Müslüman’a Allah’ın yüklediği birincil görev, Allah’ın mesajını yeryüzündeki insanlara duyurmaktır, duyurulmamış insan bırakmamaktır, evrene yaymaktır. Susuz topraklara pınarları akıtmaktır. ‘Alemlere rahmet’ olan evrensel mesajı yeryüzüne yaymaktır. Rahmetsiz bir diyar bırakmamaktır. Bu da ancak özgürlüğün ve insan haklarının geliştirildiği ve yaşatıldığı toplumlarda yapılabilir/yapılıyor ve karşılık bulabiliyor. Özellikle Batı da cari uygulanan demokratik rejimler bu iklimi ve hürriyeti sağlıyor. Müslümanlar bu ülkelerde rahat bir şekilde teşkilatlanabiliyorlar. Yaşam alanları oluşturabiliyorlar. Kendi içlerinde İslam’ı yaşamaya ve yaşatmaya devam ediyorlar. Dinlerini özgürce yaşamaları ve yaşatmaları konusunda çoğu İslam ülkesinden daha yaygın bir düşünce, fikir ve yaşama hürriyetini ve iklimini bu ülkelerde buluyorlar.
Peki, bu görünür ve yalın gerçekliğe rağmen neden ‘demokrasi’ karşıtlığı tavrı ve tutumu sürdürüyor bu kesimler? Siz ‘demokrasi’yi de aşan bir siyasal sistem geliştirdiniz ve dünyaya bir örneklik ortaya koydunuz da ‘batılı toplumlar mı’ karşı çıktı? Hakkaniyetle düşünelim ve konuşalım; İnsan hak ve özgürlüklerinin güven ve teminat altına alındığı, her inanıştan insanın özgürce inançlarını yaşadığı, barışın ve adaletin hakim olduğu bir siyasal programınız var mı, oldu mu bugüne kadar?
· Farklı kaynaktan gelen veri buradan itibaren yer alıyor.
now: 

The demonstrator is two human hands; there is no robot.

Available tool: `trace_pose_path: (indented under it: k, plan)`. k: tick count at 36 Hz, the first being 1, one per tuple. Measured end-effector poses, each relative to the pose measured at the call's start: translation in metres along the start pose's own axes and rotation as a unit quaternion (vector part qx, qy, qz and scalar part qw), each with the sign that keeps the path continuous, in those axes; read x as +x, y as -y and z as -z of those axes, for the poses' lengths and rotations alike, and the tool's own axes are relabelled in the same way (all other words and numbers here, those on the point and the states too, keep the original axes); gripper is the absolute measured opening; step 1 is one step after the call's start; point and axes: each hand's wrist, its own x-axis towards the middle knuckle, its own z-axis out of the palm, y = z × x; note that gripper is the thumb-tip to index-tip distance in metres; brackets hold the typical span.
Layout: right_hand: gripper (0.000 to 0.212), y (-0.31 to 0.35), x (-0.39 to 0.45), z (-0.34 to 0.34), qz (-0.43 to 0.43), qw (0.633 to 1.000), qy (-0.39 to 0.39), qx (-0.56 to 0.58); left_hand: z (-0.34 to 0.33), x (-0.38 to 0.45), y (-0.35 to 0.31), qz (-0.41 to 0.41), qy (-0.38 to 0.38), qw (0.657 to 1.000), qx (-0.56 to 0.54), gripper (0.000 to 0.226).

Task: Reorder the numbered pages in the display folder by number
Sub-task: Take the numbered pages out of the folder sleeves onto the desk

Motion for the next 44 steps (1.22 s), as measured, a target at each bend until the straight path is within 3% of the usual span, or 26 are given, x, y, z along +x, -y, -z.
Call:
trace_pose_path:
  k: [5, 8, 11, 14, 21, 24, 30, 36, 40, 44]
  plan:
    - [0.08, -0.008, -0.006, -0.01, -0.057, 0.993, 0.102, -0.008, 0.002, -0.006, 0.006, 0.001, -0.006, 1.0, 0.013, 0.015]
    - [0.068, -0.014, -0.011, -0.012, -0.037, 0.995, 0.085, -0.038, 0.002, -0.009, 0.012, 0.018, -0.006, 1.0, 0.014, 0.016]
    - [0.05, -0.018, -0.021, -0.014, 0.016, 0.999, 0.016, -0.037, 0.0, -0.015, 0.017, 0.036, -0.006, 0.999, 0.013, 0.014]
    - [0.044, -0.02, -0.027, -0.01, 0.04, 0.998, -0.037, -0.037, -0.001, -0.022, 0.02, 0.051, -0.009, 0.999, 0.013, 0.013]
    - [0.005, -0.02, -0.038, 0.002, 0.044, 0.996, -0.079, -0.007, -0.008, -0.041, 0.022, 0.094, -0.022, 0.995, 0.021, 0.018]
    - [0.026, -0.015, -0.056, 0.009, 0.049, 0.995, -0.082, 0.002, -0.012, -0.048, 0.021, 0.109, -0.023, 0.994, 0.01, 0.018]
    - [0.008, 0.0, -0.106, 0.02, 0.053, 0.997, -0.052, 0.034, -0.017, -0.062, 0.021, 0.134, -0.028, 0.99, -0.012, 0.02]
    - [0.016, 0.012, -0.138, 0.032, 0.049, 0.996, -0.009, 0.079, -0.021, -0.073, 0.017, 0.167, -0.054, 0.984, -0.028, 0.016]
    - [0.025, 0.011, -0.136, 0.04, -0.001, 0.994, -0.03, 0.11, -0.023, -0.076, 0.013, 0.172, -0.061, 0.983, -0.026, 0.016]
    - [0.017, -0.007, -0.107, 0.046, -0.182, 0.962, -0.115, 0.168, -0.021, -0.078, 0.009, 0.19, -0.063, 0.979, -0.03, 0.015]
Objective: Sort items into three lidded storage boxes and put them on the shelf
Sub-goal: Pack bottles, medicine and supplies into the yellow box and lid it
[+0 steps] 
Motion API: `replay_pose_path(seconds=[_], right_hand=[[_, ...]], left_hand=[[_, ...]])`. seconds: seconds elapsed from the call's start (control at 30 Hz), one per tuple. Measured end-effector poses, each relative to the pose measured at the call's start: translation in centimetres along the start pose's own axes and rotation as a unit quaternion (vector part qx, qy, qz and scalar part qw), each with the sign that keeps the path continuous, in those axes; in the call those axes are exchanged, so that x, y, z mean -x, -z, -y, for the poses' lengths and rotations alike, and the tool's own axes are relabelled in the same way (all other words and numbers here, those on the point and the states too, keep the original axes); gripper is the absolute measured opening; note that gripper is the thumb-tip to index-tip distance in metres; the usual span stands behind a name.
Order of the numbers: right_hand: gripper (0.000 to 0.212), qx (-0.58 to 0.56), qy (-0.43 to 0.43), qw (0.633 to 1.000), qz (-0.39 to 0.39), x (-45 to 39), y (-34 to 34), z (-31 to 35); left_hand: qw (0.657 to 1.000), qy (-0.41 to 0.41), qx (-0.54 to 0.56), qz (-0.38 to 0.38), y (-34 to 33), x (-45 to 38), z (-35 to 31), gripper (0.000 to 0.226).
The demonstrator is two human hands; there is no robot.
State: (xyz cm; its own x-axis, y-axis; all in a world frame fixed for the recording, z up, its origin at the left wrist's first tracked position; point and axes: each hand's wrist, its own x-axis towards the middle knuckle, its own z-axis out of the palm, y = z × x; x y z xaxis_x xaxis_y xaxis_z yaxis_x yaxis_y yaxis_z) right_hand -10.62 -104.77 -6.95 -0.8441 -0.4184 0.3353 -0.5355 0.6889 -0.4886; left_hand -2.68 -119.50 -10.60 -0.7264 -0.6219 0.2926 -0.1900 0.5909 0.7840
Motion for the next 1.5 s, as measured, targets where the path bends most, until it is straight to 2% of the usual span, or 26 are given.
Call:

Bu soruya olumlu bir cevabınız olabilecek mi? Olmayacağına göre, neden o zaman size geniş hürriyet alanı açan bu kavrama yani ‘demokrasi’ye düşmanca bir tavır takınırsınız?
Bunları yazarken mahalleden bazı arkadaşlardan şiddetli tepki alacağımı bilerek yazıyorum. Dürüst olmak lazım. O insanlar, Allah’ın insanoğlu için en önemli vahyi ve nimeti olan ‘akıllarını’ kullanarak bir sistem oluşturmuşlar ve bu işleyen sistem onları siyasal, iktisadi, hukuki ve sosyal anlamda bir yerlere taşımış. Dünyanın herhangi bir yerinde zulme maruz kalan insanların sığındığı, nefes aldığı sahiller oluyor bu ülkeler… Kimse İslam dünyasındaki bir ülkeye veya Rusya, Çin, Kuzey Kore gibi insanın en kutsal hakkı olan özgürlüklerin kısıtlandığı totaliter rejimlerin cari olduğu ülkelere gitmeyi aklının ucundan bile geçirmiyor. Öyle değil mi? Bu tercih neden? Çünkü insanoğlu için en büyük nimet adil muamele görmek; düşüncelerini ve fikirlerini özgür bir şekilde açıklamak, yaşamak ve yaşatmaktır. Nerede böyle bir iklim görüyorsa oraya gidiyor. Tıp ki, Mekke’den giden muhacirlerin Habeşistan’a hicret etmeleri gibi…
Ez cümle derim ki, kuru kuru ‘Demokrasi’ düşmanlığını yapmanın geçer bir izahı olamaz. Burada bir hususa daha değinmekte fayda var; Siz insanoğlunun düşüncesinden, fikrinden ve makul bir yaşam sürmesinden dolayı kınanmayacağı, eğitim, sağlık, güvenlik gibi temel hak ve özgürlüklerini doyasıya yaşayacağı, insan olarak değer göreceği bir sistem geliştirip hayata taşıyamıyorsanız, birilerinin geliştirdiği mevcut olana tabi olmak, teslim olmak veya onu daha insani bir şekle sokmak durumundasınız.
Elbette bir Müslüman olarak mevcut ‘demokratik’ sistemi, nizamı aşan ve insanlığa dünya ve ahiret mutluluğu tattıracak bir siyasal teori geliştirmek gibi bir sorumluluğumuz var. Bu sorumluluğumuz bize, Batı medeniyetinin üzerinde doğacak yeni bir güneşin ziyalarıyla dünya insanlığını aydınlatacak bir sistemi geliştirememiş olmamızın mahcubiyetini yaşatıyor. Siyasetle ilgili olan her Müslüman aydının arayışının bu mahcubiyetten bir an önce kurtulma çabasında olması gerekir. Bunu başarmadan aklın geliştirdiği ve zararları azaltılmış bir siyasal sistem olarak ‘demokrasi’ karşıtlığı yapmanın ilmi bir dayanağı olmadığı gibi akli bir gerekçesi olamaz.